## Activity
Scan the material for the word "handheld", and copy each line where it shows up.

## Record extracts
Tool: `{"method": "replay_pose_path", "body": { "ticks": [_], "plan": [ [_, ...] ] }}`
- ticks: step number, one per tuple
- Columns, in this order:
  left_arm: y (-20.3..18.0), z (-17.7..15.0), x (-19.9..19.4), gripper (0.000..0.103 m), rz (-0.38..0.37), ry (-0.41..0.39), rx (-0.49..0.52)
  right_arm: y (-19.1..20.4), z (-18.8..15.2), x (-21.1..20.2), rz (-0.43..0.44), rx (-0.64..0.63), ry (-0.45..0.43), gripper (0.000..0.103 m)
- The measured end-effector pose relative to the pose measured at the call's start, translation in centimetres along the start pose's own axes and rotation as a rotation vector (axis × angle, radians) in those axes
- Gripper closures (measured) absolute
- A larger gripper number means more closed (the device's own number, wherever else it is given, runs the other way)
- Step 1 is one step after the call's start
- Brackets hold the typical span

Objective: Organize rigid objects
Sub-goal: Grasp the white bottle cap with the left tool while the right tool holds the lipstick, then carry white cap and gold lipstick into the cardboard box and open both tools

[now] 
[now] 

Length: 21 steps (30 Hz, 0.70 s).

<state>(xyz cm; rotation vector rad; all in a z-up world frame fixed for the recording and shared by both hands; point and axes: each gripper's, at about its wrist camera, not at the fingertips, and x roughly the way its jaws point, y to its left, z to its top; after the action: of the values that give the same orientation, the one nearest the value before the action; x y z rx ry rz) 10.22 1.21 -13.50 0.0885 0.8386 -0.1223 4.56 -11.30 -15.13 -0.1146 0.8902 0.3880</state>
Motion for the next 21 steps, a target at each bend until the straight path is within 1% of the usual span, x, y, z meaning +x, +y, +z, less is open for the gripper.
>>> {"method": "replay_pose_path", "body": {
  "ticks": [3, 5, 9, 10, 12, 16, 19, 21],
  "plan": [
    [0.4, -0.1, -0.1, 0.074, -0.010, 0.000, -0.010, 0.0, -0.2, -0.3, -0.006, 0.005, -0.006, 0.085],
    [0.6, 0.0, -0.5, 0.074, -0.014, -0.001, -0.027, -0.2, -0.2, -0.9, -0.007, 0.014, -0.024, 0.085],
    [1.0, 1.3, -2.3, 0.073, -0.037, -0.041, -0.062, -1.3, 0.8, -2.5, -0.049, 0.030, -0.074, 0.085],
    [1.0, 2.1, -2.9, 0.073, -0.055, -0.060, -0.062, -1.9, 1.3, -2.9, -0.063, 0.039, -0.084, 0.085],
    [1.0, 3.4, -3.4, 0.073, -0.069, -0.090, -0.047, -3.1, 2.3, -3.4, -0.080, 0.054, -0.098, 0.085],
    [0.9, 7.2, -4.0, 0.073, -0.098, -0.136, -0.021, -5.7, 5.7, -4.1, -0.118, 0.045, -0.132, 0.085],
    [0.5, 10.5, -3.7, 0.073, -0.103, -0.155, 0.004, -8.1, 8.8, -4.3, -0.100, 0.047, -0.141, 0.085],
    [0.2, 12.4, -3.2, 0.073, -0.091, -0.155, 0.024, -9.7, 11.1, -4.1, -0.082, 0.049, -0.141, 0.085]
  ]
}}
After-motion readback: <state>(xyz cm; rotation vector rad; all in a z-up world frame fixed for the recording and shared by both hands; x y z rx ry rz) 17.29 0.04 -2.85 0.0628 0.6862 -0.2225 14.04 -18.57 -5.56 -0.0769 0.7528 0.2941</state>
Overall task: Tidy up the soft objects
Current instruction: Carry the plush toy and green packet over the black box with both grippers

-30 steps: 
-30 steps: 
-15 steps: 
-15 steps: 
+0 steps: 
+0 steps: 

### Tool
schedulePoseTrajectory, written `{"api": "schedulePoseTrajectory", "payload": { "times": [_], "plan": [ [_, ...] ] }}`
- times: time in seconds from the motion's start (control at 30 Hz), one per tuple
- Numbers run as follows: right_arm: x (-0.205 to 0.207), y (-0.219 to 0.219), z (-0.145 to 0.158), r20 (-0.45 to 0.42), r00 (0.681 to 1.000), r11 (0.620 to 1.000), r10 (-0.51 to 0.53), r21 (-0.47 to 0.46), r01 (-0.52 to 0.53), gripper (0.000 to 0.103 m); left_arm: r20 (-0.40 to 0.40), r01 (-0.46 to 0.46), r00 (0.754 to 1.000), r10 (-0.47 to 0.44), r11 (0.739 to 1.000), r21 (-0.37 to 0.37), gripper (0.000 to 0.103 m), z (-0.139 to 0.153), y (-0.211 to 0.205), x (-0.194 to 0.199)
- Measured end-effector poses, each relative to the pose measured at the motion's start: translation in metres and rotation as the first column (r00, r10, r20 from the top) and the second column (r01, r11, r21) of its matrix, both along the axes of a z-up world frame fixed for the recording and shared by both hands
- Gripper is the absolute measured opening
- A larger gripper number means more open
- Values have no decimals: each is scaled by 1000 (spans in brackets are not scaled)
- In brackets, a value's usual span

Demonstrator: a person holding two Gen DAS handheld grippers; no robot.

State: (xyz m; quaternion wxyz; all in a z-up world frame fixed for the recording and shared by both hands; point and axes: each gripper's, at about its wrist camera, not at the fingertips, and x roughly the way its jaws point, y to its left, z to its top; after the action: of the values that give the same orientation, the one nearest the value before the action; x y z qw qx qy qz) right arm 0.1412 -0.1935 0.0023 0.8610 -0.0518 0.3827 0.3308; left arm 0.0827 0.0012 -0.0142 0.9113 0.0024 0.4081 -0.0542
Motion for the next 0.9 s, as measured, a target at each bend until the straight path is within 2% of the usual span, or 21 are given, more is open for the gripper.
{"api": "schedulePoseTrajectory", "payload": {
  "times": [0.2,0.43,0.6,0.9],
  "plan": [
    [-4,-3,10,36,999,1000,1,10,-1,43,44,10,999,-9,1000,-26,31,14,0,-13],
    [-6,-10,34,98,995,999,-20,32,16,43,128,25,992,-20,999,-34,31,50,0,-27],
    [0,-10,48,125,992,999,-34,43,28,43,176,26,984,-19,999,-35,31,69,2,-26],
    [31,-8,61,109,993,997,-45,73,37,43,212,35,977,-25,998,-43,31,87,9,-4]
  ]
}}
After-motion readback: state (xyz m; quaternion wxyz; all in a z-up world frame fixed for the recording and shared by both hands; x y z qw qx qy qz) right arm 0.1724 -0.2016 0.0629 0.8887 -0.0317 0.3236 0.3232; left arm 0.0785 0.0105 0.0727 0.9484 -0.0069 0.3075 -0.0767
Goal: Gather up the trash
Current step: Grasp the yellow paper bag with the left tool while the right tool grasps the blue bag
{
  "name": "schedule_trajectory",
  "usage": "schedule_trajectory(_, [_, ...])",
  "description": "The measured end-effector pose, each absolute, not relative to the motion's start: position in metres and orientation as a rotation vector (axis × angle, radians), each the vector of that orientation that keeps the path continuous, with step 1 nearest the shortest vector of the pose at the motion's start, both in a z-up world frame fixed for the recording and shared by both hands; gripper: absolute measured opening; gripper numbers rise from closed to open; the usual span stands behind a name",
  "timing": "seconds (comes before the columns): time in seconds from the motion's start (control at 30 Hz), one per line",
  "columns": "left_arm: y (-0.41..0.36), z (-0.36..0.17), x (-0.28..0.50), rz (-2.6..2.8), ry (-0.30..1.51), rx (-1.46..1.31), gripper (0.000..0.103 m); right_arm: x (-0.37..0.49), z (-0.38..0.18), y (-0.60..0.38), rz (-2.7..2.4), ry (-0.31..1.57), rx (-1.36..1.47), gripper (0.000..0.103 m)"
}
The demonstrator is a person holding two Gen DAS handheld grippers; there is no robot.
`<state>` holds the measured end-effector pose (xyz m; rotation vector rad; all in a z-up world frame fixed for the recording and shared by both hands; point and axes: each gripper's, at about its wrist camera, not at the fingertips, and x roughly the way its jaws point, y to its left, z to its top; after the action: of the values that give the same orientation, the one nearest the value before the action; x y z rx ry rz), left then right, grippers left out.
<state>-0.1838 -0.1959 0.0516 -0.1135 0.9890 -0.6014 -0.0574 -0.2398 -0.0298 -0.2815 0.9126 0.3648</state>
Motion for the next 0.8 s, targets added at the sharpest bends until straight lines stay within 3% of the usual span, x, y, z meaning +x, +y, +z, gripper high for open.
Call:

## Response
Demonstrator: a person holding two Gen DAS handheld grippers; no robot.
The demonstrator is a person holding two Gen DAS handheld grippers; there is no robot.

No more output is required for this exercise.